Laura Leibman said...

Hi Phil,
excellent point! Since the "h" is silent in Spanish, it often gets dropped in variant spellings of names. I have some photos from the Hamburg cemetery, and I will look and see if I find any "Oebs" for you. :) best, Laura

אמיר טויסטר said...

I'm in Statia now, documenting the graveyard.
There is no age on Samuel's tombstone
I couldn;t find Abraham's grave

If you have more questions:
amir (dot) toister (at) gmail (dot) com

Anonymous said...

I was always told Hoheb came from Horemheb (ancient Egypt) orignally. "r-e-m" was removed somewhere along the line, making it Hoheb. At least that's what my father said his great grandmother told him. She believed we were somehow related to or affiliated to King Tut. Unfortunately I have no way of researching this, but we are from the Virgin Islands.

Laura Leibman said...

In general Hoheb is a Dutch-Sephardic last name (that is belonging to Jews originally from the Iberian Peninsula who then came to the Netherlands).
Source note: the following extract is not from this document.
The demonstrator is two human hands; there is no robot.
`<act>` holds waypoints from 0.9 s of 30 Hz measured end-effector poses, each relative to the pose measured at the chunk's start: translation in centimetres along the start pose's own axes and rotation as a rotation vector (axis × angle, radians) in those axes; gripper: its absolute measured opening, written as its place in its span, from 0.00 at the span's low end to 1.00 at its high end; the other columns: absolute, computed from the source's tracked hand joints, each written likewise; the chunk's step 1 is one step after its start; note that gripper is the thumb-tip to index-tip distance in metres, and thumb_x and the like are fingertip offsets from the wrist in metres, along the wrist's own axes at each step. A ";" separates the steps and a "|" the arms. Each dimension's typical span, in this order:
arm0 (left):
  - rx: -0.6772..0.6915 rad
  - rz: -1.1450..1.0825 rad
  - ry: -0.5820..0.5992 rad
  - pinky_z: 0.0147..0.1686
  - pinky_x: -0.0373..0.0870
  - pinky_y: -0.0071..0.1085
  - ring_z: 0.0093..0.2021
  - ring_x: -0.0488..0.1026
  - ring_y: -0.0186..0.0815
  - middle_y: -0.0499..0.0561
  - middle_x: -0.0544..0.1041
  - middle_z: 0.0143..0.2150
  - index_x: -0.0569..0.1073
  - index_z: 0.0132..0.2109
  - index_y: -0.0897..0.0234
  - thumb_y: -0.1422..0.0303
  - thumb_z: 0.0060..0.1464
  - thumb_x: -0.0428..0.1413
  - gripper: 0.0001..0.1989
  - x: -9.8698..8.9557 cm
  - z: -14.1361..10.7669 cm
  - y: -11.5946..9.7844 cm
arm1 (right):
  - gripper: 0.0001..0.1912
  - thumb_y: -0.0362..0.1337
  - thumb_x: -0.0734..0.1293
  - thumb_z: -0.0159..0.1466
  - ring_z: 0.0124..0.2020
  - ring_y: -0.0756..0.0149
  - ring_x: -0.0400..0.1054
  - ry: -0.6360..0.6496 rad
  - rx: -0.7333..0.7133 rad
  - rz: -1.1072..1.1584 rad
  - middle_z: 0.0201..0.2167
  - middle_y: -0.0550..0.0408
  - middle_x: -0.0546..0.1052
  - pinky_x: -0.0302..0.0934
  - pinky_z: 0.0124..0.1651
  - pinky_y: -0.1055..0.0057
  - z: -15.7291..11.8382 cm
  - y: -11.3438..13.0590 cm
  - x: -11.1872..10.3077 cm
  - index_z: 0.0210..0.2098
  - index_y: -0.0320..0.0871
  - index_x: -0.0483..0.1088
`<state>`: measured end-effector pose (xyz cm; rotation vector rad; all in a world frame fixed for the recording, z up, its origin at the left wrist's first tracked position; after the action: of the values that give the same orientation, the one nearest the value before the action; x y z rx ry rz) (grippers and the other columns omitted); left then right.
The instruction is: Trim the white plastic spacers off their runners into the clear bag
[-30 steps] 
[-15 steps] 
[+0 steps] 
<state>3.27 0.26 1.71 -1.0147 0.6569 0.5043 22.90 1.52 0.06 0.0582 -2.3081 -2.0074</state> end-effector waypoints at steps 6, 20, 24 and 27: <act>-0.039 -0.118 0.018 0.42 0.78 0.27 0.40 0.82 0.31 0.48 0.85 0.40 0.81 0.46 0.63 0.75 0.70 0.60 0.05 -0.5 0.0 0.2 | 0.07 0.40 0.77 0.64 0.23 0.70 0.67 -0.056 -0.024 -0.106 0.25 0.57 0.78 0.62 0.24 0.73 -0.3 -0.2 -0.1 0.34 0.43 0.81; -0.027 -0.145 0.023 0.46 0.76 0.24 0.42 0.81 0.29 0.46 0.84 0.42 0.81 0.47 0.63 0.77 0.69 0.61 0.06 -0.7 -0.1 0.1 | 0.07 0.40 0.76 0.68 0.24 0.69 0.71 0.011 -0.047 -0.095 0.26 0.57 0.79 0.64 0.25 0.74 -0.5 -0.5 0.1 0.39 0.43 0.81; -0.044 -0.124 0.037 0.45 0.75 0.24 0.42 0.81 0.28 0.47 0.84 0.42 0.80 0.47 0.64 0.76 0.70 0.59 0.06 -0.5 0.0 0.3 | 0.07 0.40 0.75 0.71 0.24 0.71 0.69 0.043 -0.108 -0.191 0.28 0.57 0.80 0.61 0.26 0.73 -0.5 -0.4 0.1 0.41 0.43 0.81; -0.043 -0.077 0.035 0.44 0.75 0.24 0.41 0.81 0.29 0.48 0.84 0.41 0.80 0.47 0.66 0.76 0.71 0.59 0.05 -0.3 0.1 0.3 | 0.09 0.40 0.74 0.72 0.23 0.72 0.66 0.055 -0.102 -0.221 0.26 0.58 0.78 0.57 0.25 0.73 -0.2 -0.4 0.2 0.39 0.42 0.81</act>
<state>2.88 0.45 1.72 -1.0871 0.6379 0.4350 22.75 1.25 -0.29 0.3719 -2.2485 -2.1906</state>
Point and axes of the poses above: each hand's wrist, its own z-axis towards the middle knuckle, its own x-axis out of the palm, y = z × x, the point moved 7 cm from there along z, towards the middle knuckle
In some locations (e.g. Hamburg, Germany) it was spelled "Oeb" or "Oheb," as Phil notes above. According to poet William Carlos Williams (who was also a descendant of the Hoheb family through this mother's line), the name comes from a mispronounciation of the the Hebrew word for Job אִיּוֹב, usually pronounced "EE-yob" (Ashkenazi) or "ee-YOB" (Sephardic). This origin story is slightly more persuasive when one says the name "Job" in Spanish, but not completely to my mind. There were definitely Sephardic Hohebs in St. Thomas (Virgin Islands), so it seems more likely your family has Sephardic roots or connections?

Phil, do you know any other possible origins for the family name?